By Max | 16 January 2012 3:02 PM

@Marie: Or a caravan. That's me right now and it's pretty freakin' cold. Thanks to civil servant budget cuts, my contract expired sooner than I expected and I haven't been able to find a job since because every position I apply for has 60 other applicants. And since I'm a buitenlander, *swoosh*, there goes my CV right out the window.

By Stupid | 16 January 2012 3:53 PM

@ Stupid. I'm also an expat & despite reports of +200,000 unemployed in construction(I'm a carpenter) it hasn't stoped me finding work.

By Donaugh | 16 January 2012 8:05 PM

@Stupid: Why don't you *swoosh* back to where you're from then. Foreigners are sometimes treated as 2nd class citizens by many employers everywhere. They don't even take time to read many foreign CV's anymore which is a shame. Wouldn't it be easier to find a job where you are not considered a foreigner? Doesn't the Dutch govt help unemployed foreigners like everyone else?

By Jan | 16 January 2012 10:58 PM

@Max Don't have to worry about many people wanting to buy a house in Nederlands. Reason: depressing weather, higher taxes, not really a country where people want to live forever except for getting a cheaper university education than places like the UK. Most move back home afterward.

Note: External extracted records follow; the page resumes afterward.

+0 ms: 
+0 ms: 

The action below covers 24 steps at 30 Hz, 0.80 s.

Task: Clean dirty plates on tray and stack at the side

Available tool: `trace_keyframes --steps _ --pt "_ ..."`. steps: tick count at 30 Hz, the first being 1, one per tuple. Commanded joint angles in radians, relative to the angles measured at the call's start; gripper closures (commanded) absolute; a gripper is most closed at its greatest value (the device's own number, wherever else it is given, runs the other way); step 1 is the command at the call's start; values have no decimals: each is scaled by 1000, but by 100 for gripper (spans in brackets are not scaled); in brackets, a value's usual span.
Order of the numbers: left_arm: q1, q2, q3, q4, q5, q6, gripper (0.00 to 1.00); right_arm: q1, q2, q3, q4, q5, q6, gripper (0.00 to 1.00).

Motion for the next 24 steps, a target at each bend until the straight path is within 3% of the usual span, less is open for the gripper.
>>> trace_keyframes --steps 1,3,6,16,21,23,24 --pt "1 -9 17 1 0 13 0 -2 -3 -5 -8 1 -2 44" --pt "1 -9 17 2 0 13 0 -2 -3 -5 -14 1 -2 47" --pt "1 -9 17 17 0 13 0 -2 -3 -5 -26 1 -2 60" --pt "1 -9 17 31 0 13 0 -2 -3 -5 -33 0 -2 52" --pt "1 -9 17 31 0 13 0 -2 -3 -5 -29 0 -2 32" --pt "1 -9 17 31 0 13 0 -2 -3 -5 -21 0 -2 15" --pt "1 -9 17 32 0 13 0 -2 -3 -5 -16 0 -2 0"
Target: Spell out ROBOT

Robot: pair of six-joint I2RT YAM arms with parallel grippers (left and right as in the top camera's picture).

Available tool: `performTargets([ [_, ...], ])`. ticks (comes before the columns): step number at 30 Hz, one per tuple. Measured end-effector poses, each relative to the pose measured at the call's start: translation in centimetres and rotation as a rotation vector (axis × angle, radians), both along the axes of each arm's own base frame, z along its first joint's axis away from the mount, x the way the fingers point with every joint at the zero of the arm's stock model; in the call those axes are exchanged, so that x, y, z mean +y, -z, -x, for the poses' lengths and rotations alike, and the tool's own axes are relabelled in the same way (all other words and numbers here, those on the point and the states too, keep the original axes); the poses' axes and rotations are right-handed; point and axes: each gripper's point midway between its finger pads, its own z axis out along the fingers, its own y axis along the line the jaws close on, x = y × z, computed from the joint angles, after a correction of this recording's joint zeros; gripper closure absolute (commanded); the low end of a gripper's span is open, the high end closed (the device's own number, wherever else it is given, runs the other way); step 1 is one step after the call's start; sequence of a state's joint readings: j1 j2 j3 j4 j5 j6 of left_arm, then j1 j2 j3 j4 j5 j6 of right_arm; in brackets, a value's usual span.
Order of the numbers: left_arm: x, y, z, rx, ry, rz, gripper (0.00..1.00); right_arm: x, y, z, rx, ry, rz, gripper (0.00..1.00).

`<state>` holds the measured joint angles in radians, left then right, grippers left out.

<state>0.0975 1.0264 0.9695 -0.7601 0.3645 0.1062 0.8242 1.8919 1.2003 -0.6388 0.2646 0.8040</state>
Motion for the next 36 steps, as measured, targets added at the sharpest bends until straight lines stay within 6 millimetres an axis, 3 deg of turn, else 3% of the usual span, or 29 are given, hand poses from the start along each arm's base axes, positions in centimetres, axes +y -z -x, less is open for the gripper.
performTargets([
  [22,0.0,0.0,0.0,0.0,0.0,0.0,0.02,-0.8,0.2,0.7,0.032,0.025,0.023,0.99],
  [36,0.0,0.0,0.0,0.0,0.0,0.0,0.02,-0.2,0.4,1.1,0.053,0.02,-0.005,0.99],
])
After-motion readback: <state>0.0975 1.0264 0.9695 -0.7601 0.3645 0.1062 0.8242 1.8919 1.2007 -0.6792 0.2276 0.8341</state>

By sophie | 16 January 2012 11:05 PM


I've also "lost" 24,000 EUR in the past 4 years, its called rent.
Funny how people who live in "Social Housing" are looked upon as a bunch of scroungers when we are the ones who actually have to pay our way in life regardless of house price fluctuations.

By WorkAreaBar | 17 January 2012 9:38 AM

When I bought my flat in Amsterdam, the thinking was "there is no more space to build in the city and demand is constantly rising, so risk is minimal". I used to believe that. Now, when I look on Funda, I see so many houses for sale across Amsterdam that it depresses me. On a brighter note, some friends of mine who bought their house a year ago, but now have to move out of the country, were able to sell it and break even. I guess breaking even is about the best we can hope for.
I hope the gemeente reduces my erfpacht value by -4% now!

By Rick Kane | 17 January 2012 9:42 AM

@WorkAreaBar, I agree 100%.
I can only claim tax back against my rent if my wages drop bellow 21.000 pa.

By Donaugh | 17 January 2012 10:12 AM

Why doesn't Stupid move home? Because moving costs money?
If you even have to ask a question like that, you're better off than you think...

By CW | 17 January 2012 10:29 AM

@WorkAreaBar: don't forget to include in the 20k that Pam lost, the cost of interest on the mortgage, which is comparable to your 24k. So, to compare apples with apples, she'd have lost 44k. If you include the cost of your rent, then you have to include the cost of her interest payments as well.

@Rick Kane: yes, the gemeente will reduce the WOZ on the dwelling...and then increase the taxes to ensure they continue to receive the same taxes from you. Of course, when the property prices go back up...

By H. | 17 January 2012 1:20 PM


Indeed, people leaving in "social housing" are looked upon as a bunch of scroungers, because other people have to pay for a similar rented housing 2 - 3 times more.

By Rep | 17 January 2012 6:30 PM


I'll take Pam's word for it that she "lost" 20,000 on the deal including interest payments.

By WorkAreaBar | 18 January 2012 2:38 PM


Where I live private sector rents range from 500 per month to whatever level people think that the market can handle. 1000-15000 monthly usually gets you more house in a more "desirable" location.
Tho' if Rutte gets his way this sort of argument will soon become redundant due to the policy of the selling off of "social housing" stock.